▶ [The problem]: Of the entries below, return only those lines from the line with "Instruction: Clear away" to the line with "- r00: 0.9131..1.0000", exactly, both included.

▶ [Data supplied]:
::::::::::

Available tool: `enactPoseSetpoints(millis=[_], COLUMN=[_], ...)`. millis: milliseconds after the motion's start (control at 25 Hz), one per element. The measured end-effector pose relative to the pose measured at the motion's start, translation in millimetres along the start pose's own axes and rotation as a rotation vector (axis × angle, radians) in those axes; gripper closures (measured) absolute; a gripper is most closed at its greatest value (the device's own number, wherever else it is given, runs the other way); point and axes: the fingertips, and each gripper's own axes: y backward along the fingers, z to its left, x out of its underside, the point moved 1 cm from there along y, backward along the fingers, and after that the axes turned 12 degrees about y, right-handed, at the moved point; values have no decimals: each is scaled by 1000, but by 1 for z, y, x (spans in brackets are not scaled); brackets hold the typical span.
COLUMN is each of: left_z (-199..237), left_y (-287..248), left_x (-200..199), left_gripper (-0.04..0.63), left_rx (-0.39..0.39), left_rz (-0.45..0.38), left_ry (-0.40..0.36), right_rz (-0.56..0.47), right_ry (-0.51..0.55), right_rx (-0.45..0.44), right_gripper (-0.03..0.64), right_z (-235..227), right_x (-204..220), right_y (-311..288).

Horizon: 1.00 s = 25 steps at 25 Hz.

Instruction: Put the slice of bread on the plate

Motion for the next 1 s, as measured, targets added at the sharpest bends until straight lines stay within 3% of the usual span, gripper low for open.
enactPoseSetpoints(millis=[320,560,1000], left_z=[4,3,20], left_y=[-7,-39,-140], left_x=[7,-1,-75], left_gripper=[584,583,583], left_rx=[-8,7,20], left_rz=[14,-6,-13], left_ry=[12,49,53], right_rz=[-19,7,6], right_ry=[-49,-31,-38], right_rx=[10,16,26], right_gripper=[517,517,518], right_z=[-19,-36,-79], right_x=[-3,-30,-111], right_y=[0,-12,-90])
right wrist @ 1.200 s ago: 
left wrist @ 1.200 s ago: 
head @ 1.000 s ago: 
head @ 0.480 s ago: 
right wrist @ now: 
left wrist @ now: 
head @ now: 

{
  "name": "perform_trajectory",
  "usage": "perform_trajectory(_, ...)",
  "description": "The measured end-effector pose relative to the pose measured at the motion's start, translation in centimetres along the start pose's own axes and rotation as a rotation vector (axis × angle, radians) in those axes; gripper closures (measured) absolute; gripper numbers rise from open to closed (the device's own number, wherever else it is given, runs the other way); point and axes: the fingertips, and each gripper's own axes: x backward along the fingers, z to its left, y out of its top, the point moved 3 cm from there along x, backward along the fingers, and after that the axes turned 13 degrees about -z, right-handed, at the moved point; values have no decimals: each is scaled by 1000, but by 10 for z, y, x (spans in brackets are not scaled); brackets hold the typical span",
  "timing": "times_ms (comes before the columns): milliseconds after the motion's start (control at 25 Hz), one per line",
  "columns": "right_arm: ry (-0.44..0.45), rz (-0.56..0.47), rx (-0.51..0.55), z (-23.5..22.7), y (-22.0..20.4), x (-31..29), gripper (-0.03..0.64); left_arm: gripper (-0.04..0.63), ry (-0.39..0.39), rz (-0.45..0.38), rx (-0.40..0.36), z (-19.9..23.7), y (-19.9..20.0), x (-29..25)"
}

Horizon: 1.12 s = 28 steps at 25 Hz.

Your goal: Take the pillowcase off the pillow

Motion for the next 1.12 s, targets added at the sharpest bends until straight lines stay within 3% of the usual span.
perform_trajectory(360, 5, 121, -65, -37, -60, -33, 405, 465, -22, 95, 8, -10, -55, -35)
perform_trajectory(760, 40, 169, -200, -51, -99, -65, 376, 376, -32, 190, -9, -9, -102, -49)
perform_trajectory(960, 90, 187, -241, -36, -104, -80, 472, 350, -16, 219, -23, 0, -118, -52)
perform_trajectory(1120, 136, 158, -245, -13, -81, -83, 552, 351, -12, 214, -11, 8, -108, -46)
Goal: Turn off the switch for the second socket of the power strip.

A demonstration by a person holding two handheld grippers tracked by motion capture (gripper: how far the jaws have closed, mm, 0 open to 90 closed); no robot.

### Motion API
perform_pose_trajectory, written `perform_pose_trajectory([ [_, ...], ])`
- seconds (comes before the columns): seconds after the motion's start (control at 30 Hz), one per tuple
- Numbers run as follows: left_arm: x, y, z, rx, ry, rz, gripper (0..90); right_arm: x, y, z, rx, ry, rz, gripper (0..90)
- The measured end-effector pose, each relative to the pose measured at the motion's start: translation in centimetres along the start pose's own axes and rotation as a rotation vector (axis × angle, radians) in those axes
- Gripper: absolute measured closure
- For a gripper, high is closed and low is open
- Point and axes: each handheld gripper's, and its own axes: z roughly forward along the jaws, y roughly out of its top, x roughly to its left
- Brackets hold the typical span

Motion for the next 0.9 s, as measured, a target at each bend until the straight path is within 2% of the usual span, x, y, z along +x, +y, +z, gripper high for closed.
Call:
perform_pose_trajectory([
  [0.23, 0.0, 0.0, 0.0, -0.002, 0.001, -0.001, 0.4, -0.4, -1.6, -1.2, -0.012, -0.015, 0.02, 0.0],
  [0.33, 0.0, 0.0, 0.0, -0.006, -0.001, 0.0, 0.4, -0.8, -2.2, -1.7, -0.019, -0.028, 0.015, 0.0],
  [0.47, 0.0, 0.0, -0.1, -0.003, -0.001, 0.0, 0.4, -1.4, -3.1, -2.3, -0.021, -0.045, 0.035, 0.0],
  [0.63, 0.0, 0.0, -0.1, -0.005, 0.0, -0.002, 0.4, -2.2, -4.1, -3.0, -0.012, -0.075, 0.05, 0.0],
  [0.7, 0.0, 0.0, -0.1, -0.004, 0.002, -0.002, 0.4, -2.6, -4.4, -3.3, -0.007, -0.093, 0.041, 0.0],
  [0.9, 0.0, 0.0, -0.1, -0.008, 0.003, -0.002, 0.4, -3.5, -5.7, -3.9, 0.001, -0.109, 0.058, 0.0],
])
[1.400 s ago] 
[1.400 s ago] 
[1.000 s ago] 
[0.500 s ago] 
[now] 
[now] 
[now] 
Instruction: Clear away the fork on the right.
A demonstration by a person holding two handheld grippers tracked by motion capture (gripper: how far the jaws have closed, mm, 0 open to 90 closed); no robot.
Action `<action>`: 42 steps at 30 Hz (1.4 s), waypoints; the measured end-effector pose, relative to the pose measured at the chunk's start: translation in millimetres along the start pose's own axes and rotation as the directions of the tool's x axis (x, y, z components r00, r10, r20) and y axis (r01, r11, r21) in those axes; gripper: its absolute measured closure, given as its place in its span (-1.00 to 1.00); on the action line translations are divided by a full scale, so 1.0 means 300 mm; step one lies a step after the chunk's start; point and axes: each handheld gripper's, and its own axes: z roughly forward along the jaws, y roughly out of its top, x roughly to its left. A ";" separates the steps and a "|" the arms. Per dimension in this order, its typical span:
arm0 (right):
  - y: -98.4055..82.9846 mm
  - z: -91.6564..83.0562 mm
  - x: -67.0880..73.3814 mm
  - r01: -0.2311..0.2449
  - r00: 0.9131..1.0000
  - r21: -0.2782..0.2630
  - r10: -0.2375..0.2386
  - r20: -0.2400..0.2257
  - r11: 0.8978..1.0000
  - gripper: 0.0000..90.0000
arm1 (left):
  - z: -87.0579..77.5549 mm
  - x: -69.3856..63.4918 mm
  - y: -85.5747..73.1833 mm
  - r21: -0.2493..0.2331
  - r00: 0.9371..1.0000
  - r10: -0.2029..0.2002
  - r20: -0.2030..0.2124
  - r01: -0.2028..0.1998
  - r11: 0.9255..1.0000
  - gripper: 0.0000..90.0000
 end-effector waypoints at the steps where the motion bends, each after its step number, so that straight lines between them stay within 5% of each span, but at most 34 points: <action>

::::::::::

▶ [Response to this task]:
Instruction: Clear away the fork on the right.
A demonstration by a person holding two handheld grippers tracked by motion capture (gripper: how far the jaws have closed, mm, 0 open to 90 closed); no robot.
Action `<action>`: 42 steps at 30 Hz (1.4 s), waypoints; the measured end-effector pose, relative to the pose measured at the chunk's start: translation in millimetres along the start pose's own axes and rotation as the directions of the tool's x axis (x, y, z components r00, r10, r20) and y axis (r01, r11, r21) in those axes; gripper: its absolute measured closure, given as its place in its span (-1.00 to 1.00); on the action line translations are divided by a full scale, so 1.0 means 300 mm; step one lies a step after the chunk's start; point and axes: each handheld gripper's, and its own axes: z roughly forward along the jaws, y roughly out of its top, x roughly to its left. A ";" separates the steps and a "|" the arms. Per dimension in this order, its typical span:
arm0 (right):
  - y: -98.4055..82.9846 mm
  - z: -91.6564..83.0562 mm
  - x: -67.0880..73.3814 mm
  - r01: -0.2311..0.2449
  - r00: 0.9131..1.0000

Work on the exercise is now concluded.